[Data for the task Boundary: Start]

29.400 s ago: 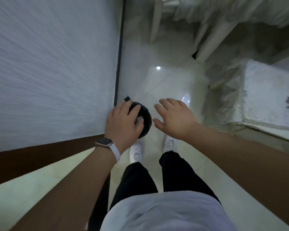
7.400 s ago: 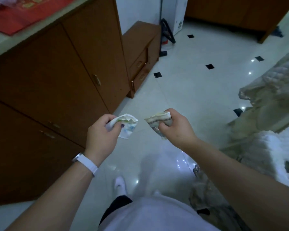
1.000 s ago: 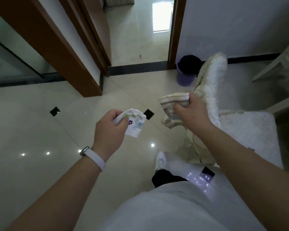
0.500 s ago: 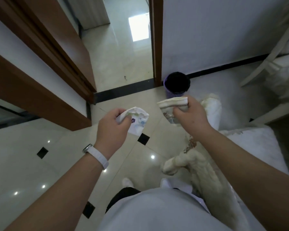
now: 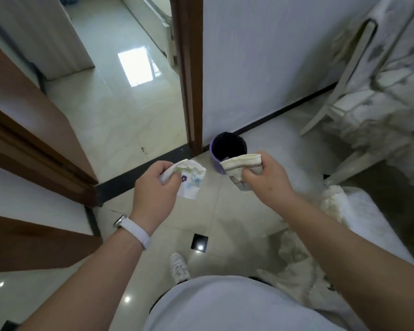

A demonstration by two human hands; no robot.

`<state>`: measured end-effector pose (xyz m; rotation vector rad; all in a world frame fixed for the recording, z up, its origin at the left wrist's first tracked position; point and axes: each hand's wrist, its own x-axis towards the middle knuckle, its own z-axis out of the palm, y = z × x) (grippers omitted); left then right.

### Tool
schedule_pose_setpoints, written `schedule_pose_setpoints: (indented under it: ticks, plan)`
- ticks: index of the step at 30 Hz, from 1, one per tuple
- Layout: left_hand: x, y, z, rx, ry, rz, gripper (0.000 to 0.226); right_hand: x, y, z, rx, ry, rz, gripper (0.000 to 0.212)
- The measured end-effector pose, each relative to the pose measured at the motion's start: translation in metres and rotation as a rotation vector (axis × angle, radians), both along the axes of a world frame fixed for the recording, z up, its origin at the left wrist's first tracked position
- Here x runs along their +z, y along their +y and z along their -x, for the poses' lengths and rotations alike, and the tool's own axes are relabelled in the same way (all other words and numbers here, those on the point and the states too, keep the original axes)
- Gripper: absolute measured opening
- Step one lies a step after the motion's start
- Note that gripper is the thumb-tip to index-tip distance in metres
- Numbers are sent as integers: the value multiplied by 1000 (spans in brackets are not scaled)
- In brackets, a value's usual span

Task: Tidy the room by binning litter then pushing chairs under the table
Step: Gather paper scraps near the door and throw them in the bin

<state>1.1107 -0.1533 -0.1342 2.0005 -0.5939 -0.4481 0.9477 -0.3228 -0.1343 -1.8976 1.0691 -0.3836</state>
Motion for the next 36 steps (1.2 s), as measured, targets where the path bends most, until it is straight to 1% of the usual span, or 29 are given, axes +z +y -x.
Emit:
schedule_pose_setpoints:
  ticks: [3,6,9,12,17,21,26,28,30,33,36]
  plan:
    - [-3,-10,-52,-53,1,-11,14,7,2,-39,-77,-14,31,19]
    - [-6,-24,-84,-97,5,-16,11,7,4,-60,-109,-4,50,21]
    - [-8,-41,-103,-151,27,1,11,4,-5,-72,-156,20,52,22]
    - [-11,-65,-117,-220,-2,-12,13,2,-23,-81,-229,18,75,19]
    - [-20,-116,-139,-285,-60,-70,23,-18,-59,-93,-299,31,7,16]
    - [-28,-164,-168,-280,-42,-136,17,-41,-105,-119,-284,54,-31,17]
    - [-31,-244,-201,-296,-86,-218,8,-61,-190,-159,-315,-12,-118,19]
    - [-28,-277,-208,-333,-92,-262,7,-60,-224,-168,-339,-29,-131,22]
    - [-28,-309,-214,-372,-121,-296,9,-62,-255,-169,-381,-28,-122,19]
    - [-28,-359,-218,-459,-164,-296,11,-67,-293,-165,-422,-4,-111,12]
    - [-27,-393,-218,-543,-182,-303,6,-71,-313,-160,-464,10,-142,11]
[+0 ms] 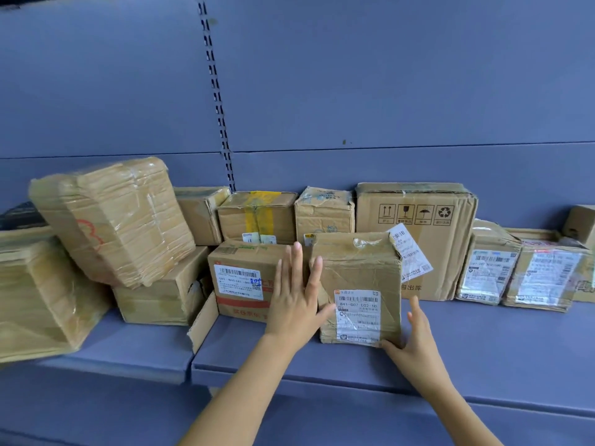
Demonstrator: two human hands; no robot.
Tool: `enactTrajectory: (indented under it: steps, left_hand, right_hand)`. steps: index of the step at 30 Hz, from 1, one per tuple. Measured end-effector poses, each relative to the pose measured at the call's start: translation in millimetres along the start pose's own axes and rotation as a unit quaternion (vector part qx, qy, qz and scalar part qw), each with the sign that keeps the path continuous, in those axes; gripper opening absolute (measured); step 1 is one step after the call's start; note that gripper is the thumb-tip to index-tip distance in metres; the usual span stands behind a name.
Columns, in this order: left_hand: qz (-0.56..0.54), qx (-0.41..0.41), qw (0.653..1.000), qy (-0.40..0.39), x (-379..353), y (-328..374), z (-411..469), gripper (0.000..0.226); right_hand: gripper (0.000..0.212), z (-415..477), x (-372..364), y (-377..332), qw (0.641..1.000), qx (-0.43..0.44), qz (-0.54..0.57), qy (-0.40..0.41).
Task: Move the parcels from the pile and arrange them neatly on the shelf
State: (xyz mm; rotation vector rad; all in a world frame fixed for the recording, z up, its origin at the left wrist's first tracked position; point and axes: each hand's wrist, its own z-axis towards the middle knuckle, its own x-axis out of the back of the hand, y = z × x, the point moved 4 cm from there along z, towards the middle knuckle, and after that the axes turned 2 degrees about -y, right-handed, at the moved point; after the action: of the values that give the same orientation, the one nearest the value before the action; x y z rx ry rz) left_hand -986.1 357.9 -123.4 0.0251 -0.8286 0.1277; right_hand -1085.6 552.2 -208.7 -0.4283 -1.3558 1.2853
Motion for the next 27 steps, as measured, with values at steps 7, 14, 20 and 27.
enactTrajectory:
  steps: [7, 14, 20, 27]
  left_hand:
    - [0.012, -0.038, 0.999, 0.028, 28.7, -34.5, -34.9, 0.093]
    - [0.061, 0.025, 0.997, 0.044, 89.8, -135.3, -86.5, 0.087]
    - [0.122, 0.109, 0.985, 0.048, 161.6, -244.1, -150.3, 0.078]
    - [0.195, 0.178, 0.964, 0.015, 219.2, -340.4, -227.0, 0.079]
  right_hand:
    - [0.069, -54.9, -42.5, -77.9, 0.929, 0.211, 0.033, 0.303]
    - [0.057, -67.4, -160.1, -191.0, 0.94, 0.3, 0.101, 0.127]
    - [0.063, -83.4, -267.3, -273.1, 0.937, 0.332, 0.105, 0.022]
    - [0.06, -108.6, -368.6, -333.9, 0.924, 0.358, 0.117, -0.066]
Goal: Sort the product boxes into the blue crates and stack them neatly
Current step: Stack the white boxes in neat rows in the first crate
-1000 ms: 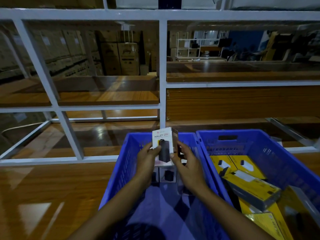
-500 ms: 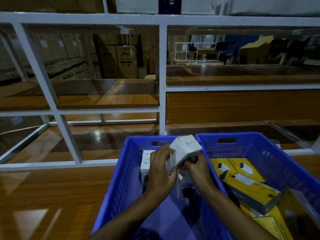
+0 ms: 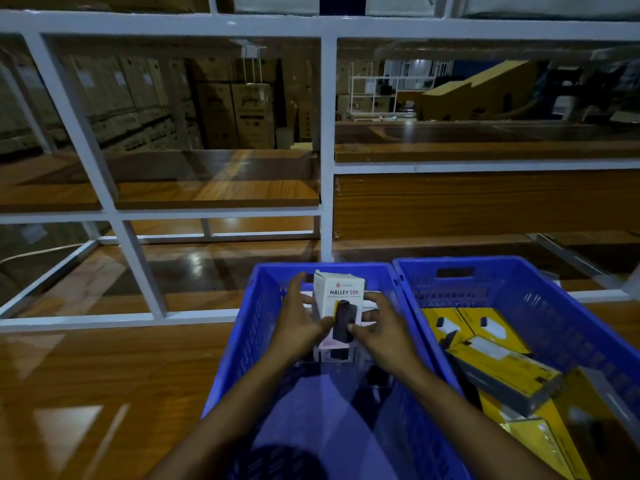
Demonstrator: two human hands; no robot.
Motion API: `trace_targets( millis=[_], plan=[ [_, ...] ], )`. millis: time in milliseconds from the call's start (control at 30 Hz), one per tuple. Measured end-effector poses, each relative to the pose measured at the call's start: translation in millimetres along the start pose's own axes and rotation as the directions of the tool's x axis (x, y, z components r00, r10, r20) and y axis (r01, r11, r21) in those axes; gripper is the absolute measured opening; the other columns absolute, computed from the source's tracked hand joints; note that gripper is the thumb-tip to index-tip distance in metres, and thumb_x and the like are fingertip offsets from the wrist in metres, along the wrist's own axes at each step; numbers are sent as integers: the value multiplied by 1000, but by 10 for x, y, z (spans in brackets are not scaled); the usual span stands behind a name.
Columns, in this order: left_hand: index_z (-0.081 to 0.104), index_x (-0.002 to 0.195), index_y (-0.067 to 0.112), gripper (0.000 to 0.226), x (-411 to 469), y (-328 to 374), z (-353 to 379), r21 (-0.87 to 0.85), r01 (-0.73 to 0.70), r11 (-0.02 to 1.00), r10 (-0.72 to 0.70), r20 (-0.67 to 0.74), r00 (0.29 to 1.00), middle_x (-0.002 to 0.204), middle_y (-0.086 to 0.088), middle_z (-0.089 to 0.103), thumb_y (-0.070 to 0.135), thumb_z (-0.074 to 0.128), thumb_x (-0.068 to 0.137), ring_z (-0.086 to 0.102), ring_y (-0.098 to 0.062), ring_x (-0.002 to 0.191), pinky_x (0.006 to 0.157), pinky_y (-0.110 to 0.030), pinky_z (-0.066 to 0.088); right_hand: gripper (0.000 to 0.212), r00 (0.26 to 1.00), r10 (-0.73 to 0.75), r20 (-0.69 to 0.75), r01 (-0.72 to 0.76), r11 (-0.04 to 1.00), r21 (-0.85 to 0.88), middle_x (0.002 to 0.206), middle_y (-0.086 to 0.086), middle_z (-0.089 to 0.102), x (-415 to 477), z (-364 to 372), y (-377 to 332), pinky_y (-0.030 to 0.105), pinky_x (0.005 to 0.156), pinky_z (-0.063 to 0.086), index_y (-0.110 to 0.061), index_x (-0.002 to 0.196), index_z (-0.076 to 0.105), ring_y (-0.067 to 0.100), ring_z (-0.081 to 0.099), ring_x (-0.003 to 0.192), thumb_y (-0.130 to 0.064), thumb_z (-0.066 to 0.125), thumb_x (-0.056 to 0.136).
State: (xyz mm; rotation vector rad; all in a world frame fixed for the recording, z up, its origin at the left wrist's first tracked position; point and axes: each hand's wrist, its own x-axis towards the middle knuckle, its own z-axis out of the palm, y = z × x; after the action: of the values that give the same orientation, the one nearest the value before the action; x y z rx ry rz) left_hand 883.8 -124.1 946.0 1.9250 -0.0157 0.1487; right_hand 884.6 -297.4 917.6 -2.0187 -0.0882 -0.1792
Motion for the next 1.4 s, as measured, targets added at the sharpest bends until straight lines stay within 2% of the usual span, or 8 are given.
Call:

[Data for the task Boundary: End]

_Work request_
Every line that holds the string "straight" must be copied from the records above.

_Task result_
Motion for the next 36 steps (1.2 s), as measured, targets where the path bends most, until it is straight to 1% of the usual span, or 29 are given, axes +z +y -x.
Motion for the next 1.4 s, as measured, targets added at the sharpest bends until straight lines stay within 2% of the usual span, or 8 are given.

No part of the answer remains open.